Problem requirements: Below are records; reproduce exactly the lines from the one that has "like x=612 y=210." through the one that has "An annotation job", ends included, and nothing more.

Records for the task:
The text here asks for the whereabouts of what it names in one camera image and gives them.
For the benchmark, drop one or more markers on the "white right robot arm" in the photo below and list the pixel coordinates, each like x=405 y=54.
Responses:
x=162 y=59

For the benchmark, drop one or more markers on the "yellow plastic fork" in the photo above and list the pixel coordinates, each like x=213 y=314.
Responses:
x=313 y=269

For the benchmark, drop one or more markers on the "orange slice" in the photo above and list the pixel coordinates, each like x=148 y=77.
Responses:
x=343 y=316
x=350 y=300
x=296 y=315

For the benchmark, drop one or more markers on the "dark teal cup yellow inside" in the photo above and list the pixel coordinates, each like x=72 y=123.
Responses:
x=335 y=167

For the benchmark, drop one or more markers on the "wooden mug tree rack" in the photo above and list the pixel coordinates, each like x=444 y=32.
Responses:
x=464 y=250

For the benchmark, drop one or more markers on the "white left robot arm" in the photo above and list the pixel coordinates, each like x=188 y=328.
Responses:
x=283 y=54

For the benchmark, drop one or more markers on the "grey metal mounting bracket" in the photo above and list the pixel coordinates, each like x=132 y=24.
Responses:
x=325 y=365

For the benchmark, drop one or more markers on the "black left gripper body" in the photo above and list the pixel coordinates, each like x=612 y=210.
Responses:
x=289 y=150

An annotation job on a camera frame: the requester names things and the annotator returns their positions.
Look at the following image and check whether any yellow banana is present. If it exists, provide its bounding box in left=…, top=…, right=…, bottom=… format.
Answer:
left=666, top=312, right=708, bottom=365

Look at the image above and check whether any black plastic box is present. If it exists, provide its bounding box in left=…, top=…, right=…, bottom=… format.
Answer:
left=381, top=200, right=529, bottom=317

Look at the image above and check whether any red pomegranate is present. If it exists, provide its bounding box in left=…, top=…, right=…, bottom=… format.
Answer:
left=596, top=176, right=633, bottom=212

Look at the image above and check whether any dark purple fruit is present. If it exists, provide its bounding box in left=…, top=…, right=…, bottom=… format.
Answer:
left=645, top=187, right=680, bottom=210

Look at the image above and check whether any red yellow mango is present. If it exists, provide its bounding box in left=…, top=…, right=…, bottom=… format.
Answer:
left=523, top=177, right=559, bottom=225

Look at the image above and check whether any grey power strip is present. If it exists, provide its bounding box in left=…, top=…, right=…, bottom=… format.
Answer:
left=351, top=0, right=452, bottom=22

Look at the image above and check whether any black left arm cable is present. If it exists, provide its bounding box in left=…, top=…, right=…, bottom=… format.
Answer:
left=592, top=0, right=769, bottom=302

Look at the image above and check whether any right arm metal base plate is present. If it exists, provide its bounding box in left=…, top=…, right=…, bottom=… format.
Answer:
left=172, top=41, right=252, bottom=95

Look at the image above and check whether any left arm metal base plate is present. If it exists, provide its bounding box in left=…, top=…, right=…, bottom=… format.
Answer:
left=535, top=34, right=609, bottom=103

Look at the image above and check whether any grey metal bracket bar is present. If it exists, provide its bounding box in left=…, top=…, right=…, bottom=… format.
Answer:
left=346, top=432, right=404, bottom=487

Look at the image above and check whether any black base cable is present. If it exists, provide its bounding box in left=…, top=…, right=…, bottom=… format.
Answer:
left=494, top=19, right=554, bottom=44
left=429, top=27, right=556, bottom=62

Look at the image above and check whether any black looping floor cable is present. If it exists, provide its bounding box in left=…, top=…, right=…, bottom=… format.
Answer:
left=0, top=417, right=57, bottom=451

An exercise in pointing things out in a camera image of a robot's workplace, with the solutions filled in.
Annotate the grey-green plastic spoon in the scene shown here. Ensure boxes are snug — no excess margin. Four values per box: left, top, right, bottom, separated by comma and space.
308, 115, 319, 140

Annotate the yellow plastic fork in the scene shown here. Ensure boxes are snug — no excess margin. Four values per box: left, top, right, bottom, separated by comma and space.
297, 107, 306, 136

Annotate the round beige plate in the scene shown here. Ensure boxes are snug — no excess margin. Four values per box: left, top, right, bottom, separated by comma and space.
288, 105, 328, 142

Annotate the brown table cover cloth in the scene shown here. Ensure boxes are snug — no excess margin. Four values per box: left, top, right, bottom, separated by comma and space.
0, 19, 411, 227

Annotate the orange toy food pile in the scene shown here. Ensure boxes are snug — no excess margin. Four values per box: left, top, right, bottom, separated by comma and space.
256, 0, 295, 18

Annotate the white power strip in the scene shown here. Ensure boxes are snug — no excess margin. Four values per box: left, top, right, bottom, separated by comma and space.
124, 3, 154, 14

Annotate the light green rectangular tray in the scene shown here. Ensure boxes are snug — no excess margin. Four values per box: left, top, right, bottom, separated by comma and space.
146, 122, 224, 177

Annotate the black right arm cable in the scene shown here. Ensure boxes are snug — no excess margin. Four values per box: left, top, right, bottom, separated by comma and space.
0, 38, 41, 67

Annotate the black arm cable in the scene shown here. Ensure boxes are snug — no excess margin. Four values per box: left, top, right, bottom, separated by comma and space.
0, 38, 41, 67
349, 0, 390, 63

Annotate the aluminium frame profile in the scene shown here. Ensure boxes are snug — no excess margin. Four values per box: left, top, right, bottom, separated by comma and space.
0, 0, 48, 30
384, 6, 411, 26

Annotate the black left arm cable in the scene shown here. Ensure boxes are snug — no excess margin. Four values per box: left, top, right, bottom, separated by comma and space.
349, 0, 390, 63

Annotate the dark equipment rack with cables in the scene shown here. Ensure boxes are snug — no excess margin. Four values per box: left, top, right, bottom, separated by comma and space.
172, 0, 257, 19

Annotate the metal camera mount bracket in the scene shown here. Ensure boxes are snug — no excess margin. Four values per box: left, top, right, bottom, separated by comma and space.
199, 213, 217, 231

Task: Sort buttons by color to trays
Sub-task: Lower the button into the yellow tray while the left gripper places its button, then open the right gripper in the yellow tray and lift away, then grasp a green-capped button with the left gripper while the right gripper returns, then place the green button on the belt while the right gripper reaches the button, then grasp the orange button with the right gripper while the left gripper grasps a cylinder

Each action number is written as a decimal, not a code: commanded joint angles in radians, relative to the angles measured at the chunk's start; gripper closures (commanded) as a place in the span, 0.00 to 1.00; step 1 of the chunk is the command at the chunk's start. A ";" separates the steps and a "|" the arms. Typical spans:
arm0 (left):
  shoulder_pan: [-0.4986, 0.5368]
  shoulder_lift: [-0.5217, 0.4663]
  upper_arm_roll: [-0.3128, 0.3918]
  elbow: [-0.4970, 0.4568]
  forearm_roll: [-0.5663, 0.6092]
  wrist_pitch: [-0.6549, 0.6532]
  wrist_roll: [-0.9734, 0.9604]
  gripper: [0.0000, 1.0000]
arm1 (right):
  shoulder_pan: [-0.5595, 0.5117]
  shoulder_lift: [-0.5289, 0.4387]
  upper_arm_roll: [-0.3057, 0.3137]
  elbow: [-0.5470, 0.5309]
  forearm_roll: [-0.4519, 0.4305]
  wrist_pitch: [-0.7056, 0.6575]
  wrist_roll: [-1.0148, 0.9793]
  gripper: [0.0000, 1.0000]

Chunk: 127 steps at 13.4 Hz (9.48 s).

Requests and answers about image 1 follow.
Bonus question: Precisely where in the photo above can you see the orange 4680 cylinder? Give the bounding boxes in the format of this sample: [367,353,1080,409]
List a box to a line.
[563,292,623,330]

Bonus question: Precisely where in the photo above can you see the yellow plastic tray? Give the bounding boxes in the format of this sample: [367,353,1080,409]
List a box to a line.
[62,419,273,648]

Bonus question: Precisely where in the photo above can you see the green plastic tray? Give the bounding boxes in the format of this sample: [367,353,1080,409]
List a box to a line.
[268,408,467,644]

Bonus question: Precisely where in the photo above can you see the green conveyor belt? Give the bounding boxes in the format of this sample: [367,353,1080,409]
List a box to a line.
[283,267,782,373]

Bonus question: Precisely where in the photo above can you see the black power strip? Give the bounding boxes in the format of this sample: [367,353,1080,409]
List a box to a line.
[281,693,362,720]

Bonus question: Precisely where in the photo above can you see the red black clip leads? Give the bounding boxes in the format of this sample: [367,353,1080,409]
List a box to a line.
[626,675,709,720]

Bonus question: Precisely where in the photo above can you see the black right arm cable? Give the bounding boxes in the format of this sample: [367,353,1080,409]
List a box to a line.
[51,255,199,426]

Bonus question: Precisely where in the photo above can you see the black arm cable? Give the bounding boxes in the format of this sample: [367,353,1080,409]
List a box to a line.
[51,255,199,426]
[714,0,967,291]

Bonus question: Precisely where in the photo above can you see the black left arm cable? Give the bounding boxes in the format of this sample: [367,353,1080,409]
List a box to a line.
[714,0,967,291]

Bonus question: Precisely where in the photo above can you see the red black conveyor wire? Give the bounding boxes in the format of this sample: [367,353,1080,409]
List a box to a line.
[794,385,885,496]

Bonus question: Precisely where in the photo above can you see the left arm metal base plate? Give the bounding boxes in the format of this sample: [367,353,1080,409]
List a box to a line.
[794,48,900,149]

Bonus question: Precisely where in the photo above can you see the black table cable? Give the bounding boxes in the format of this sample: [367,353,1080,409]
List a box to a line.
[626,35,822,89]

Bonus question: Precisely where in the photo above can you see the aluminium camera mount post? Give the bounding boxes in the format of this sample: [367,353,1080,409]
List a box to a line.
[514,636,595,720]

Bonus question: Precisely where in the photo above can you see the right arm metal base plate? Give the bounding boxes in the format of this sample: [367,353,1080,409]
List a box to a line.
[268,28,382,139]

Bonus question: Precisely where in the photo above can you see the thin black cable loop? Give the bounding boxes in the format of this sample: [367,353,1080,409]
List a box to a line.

Worked solution:
For the benchmark, drop one or more markers on the "black left gripper body" in the photo above and list the pixel coordinates, each like x=612 y=210.
Responses:
x=289 y=150

An annotation job on a camera frame: the requester names things and the annotator returns their positions.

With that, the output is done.